The presentation is dry, much like a textbook but without any neat diagrams or photographs to illustrate the information being relayed; the effect leaves many of the ‘survival tips’ unexplained fully, and could easily confuse someone who wanted useful advice. I’d hoped for perhaps humor to be mixed in, or possibly even examples of how to use some of the survival ideas in the book, but there were none.
Now, the ‘survival ideas’ are another story entirely. I would argue that the majority of the advice given in this book is so vague it isn’t useful, or it boils down to common sense. I guess in an eight minute guidebook you can’t expect much.
The chapter on guns is laughably ill informed. The author advises people to track down a carbine or rifle, with a pistol for backup, but gives no advice as to what brands, styles, calibers, or mechanical types to use.

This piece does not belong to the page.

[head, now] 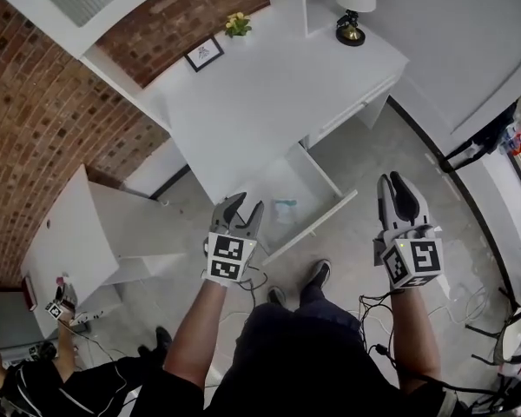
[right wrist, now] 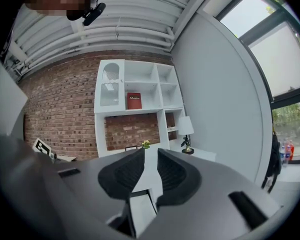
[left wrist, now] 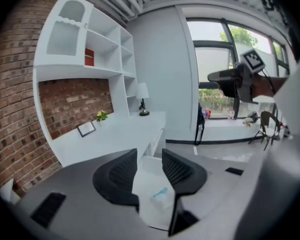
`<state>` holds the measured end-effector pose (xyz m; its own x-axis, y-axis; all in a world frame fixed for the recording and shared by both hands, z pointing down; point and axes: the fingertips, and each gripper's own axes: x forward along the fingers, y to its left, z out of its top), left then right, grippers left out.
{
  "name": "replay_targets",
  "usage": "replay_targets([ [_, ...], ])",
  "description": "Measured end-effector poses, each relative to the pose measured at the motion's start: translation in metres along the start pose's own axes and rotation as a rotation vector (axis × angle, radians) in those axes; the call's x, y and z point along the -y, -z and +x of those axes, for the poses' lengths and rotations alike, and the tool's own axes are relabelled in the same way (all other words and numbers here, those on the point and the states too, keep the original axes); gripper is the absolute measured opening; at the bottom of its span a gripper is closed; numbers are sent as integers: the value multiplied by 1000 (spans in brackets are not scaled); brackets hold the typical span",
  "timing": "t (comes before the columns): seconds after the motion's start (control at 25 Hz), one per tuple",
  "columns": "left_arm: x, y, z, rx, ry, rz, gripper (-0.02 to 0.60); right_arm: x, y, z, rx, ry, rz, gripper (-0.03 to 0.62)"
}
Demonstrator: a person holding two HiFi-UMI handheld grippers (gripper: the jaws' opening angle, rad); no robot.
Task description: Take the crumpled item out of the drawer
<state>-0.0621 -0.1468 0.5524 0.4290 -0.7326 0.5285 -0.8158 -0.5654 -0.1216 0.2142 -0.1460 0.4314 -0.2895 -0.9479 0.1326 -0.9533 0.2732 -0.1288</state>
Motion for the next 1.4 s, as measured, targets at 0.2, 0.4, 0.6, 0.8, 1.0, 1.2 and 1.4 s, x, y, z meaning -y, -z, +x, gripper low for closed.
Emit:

She then suggests that people track down suppressors, or make their own. The good advice there is that she advises that making a suppressor is difficult.
Another bit of ‘survival advice’ is to find a group of survivors, and join them. At any moment I expected to hear advice like ‘use a tent in bad weather’ or even ‘brush your teeth twice daily to avoid cavities.’
Anyone checking this out should be very aware that this is just eight minutes long, and that little to no advice usable in a real survival situation can be explained properly in that time, let alone an entire guidebook’s. I would’ve given more credit to the book had it been tongue-in-cheek, or perhaps was written in a way that led the reader/listened to places where they could find actually usable information, but the book avoids that to keep its brevity.
My advice would be to skip this book for anything meaty or serious, and perhaps dig up something from the Girl Scouts or Boy Scouts. They actually would offer information about surviving in an environment that’s difficult or even dangerous.
Audiobook purchased for review by ABR.